Here is the thing, the old me, about 3-4 years ago, though I still had a lot of stuff, I would just get fed up with it, go through it, chunk it, organize it, clean it like a maniac, and then it would be better and I would keep living.  The present me, it just further made me sad, feel bad, guilty, depressed, and because I didn't want to give into these feelings I just ignored them and the clutter and poured myself into my family.  All the while not only ignoring the mess, I ignored myself as well.  Well, I finally got fed up enough that I started throwing away some things but got overwhelmed so quickly.  God heard the cry of my heart that I couldn't even put to words.  An amazing friend that He placed in my life gave me a call.  She said that she and her mother had a proposition, and all I had to do was accept and agree to participate.  I had NO idea what she was talking about so I said, spill it. . .they wanted to come to my house and help me de-clutter and organize so I could get my life functioning again.  I could only be silent in disbelief as I cried.  It was exactly what my heart and soul were crying out for, and I couldn't even ask for the help I needed.  But God heard my need and he sent me the aid I needed.  She said that she and her mom just wanted to be a blessing to me.  How humbling.  How amazing.  I couldn't believe that they wanted to do this for ME.  The funny thing is that I would do this in a HEART BEAT for her or any one of my other friends, but the fact that someone wants to do this for ME was almost incomprehensible.  Isn't that how Grace works?

SUPER SUPER long story just a bit shorter, they came, ready to work.  I was nervous and excited all at once.  I totally felt that I was about to live a recent episode of Hoarders I'd seen where a woman had to go "scream it out" in her car.  But it was AMAZING.  Giving those things up that had been a comfort when I bought them wasn't hard, in fact it was exhilarating and freeing.  My sewing room has become a beautiful haven, my closet actually has clothes in it THAT I WEAR!  Roman's room is a little boy's room, and he can find his toys.  I can actually look at craft blogs and not feel smothered by other's creativity that I can't execute...I can actually get inspired and then GO CREATE. 

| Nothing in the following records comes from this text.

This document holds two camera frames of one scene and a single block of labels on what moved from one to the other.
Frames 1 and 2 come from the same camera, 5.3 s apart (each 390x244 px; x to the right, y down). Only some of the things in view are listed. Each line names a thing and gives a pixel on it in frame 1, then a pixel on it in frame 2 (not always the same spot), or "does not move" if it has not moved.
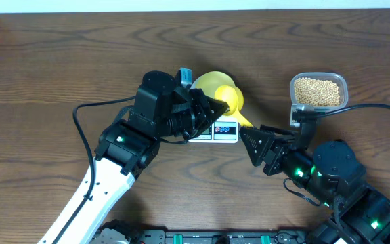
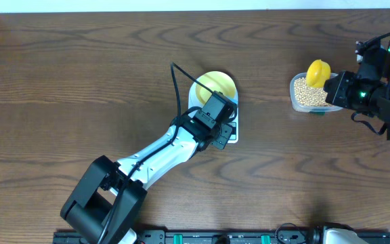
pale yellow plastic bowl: (210, 80) does not move
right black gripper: (278, 146) -> (336, 95)
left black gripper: (196, 104) -> (221, 142)
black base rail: (121, 235) does not move
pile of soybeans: (315, 92) does not move
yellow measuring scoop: (233, 97) -> (317, 74)
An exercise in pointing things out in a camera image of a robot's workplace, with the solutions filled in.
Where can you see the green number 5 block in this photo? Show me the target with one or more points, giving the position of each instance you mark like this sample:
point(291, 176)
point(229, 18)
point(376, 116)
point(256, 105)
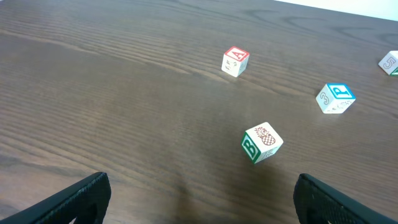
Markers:
point(389, 63)

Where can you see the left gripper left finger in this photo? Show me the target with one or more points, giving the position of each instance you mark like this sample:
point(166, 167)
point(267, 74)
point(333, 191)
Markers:
point(83, 202)

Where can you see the blue letter P block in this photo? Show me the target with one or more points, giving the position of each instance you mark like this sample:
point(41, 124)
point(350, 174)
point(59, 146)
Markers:
point(335, 98)

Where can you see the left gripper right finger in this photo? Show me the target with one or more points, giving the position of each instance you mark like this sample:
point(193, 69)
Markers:
point(318, 203)

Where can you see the red letter A block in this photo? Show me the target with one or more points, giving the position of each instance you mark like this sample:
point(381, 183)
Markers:
point(235, 61)

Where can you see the pineapple green B block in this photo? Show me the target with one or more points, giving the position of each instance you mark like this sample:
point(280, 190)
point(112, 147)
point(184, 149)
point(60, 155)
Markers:
point(261, 142)

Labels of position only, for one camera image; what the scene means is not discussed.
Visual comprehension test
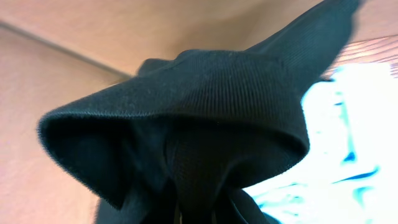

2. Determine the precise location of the black t-shirt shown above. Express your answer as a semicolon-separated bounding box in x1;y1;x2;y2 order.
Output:
38;0;361;224

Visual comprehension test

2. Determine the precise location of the light blue printed t-shirt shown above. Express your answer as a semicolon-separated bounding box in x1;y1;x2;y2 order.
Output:
246;63;397;224

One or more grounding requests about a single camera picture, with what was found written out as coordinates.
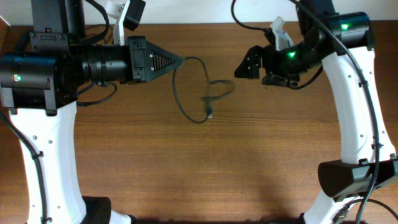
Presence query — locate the black USB cable bundle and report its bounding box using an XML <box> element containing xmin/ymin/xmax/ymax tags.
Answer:
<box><xmin>172</xmin><ymin>56</ymin><xmax>236</xmax><ymax>124</ymax></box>

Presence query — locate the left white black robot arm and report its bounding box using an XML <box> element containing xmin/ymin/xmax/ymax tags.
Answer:
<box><xmin>1</xmin><ymin>1</ymin><xmax>182</xmax><ymax>223</ymax></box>

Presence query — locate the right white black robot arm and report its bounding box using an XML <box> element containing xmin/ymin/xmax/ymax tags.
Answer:
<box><xmin>234</xmin><ymin>0</ymin><xmax>397</xmax><ymax>223</ymax></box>

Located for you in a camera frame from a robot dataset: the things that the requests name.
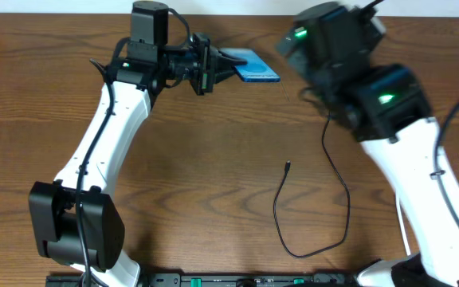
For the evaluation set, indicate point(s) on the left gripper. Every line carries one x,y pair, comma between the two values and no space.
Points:
205,64

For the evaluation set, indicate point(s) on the blue Galaxy smartphone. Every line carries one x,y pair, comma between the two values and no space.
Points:
255,70

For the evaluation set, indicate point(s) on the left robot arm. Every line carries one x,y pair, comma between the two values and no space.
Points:
74,218

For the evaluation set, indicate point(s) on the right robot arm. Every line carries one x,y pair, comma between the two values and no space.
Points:
387,112

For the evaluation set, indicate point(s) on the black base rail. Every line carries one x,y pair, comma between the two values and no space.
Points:
246,280

It was an amazing gift that my friend and her mother gave.  It lightened my house, it lightened my soul, and mind.  It brought to light some baggage that I've been carrying around that I need to rid myself of as well.  It's so hard to not be self-flagellating during this process.  Holding on to things is what I was taught.  My mom still has fabric from when I was a kid; my dad has SHEDS full of things, just in case. . .I come by it honestly, love you both. . .I can't punish myself for not doing things I didn't know about or wasn't taught.  I HATE learning things at 29 that I wish I'd known at 7, but that's life.  Life is one huge lesson.  I'm trying to learn through this, that it doesn't matter WHEN you learn the lessons just that you DO learn them.  And one of the biggest that this experience has taught me, I need to embrace God's Grace for me, give myself that grace, then let go and give my stuff to Goodwill and give my burdens to God.  The last part rings kind of hollow for me as I type it. . .because I realize that I'm still holding on to a lot, but day by day, I'm trying to let it go.